Here are two data frames
df1 = pl.DataFrame({'title1': ['abc', 'abc', 'def'],
'year1': [2016, 2000, 1934]})
df2 = pl.DataFrame({'title2': ['abc', 'abc', 'def'],
'director2': ['john', 'paul', 'peter'],
'year2': [2001, 2018, 2016],
'val2': ['A', 'B', 'C']})
Doing the following, I would expect row 3 of df1
and df2
to match, which it does. But I would also expect row 1 and 2 to match with rows 2 and 1 of df1
and df2
respectively, since 2016 is closer to 2018 and 2000 is closer to 2001.
df1.join_asof(df2, left_on = 'year1', right_on = 'year2', by_left = ['title1'], by_right = ['title2'], strategy = 'nearest')

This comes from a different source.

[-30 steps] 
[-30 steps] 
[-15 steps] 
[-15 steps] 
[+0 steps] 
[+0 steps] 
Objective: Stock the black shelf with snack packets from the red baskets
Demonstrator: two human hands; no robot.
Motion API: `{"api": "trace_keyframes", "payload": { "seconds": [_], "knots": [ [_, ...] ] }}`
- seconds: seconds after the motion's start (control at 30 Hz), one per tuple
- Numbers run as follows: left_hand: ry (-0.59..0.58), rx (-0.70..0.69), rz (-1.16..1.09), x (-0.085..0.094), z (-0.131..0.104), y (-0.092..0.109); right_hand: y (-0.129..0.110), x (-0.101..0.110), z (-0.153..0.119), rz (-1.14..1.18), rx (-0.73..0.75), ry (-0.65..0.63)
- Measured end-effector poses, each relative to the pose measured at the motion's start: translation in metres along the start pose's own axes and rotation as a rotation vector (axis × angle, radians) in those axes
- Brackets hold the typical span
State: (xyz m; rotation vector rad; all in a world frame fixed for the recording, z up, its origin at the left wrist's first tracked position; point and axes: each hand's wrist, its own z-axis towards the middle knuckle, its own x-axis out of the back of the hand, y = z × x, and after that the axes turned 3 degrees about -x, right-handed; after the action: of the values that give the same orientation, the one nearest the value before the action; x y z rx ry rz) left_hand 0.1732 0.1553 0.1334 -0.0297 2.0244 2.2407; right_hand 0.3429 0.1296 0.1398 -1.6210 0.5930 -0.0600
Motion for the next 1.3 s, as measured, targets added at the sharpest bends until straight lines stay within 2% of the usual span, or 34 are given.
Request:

To be clear, this is what I would expect the output to be:
pl.DataFrame({'title1': ["abc", "abc", "def"],
'year1': [2016, 2000, 1934],
'director2': ["paul", "john", "peter"],
'year2': [2018, 2001, 2016],
'val2': ["B", "A", "C"]})
But rows 1 and 2 of df1
are both matching with row 2 of df2
instead. The above line of code actually gives me:
pl.DataFrame({'title1': ["abc", "abc", "def"],
'year1': [2016, 2000, 1934],
'director2': ["paul", "paul", "peter"],
'year2': [2018, 2018, 2016],
'val2': ["B", "B", "C"]})
My point of confusion is in bold - why is this not happening? Does it have something to do with the 'abc' group being duplicated?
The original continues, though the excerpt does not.